BARCELONA (Reuters) – “This is the race committee, we have met the wind limit and this race is live” is the phrase eager America’s Cup fans have got used to hearing when watching live broadcasts of the racing.
Mel Roberts, who hails from San Diego and is known as “the voice of the America’s Cup” at the event in Barcelona, works on the water with Regatta Director Iain Murray and software operator Kylie Robinson to make sure racing runs smoothly.
The professional race official admits the label feels strange.
“I’m definitely not the voice. We’ve got commentators who are actually trained to speak. Someone just sort of gave me the radio at the last Cup I think,” said Roberts, her familiar tone as measured and composed as it is over the airwaves.
Much of Roberts’s communication is via messaging applications so that she does not distract the crews while sailing with information aimed at their support teams or officials.
“Nothing I am saying has any emotion to it. I’m stating a fact and I think my voice is the same if I’m stating an unfortunate fact like ‘we’re abandoning the race’ or ‘we’ve exceeded the wind limit’ or if we are moving marks,” she added.

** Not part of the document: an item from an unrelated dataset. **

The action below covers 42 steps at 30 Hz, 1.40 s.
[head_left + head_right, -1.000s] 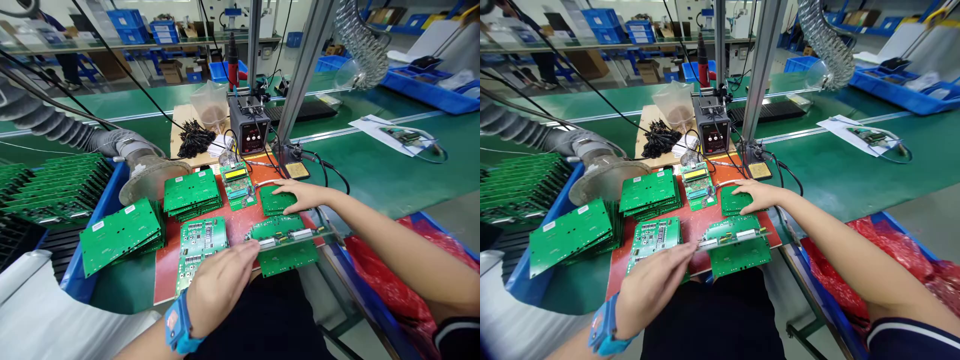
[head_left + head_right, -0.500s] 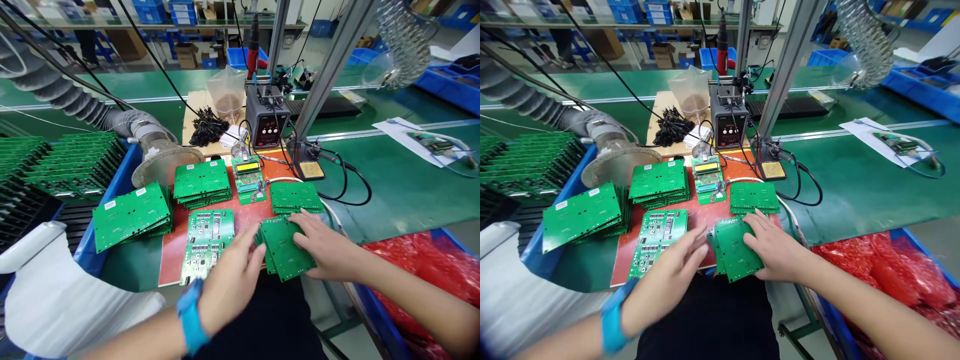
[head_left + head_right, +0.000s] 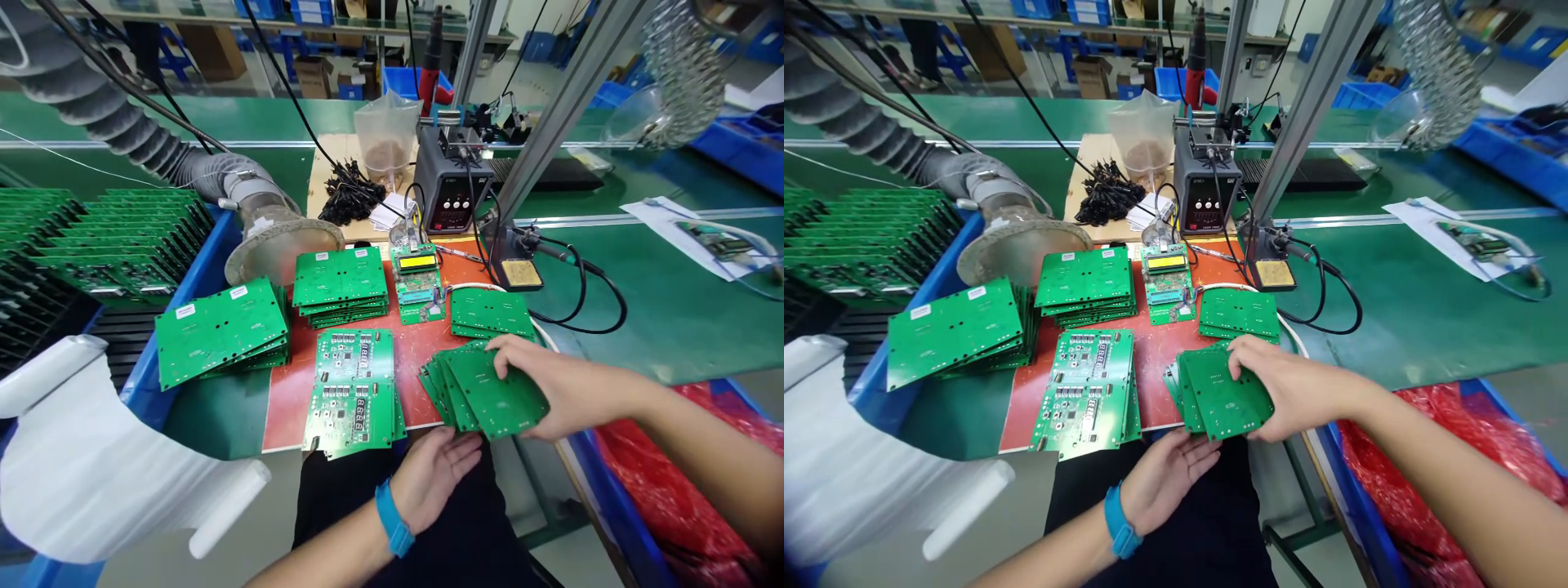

Roberts told Reuters on Saturday that any hint in her voice of relief, humour or frustration was not intentional and the deadpan approach was what she had adopted for the role during the last America’s Cup in Auckland in 2021.
Asked if she would like to do the job again at the next America’s Cup, Roberts said she would love to but it would depend who the winners and challengers of record wanted involved after the final between holders New Zealand and Britain.
Roberts said one of the most exciting things about the event in Barcelona was the advent of the first America’s Cup for women, which was won by Italy.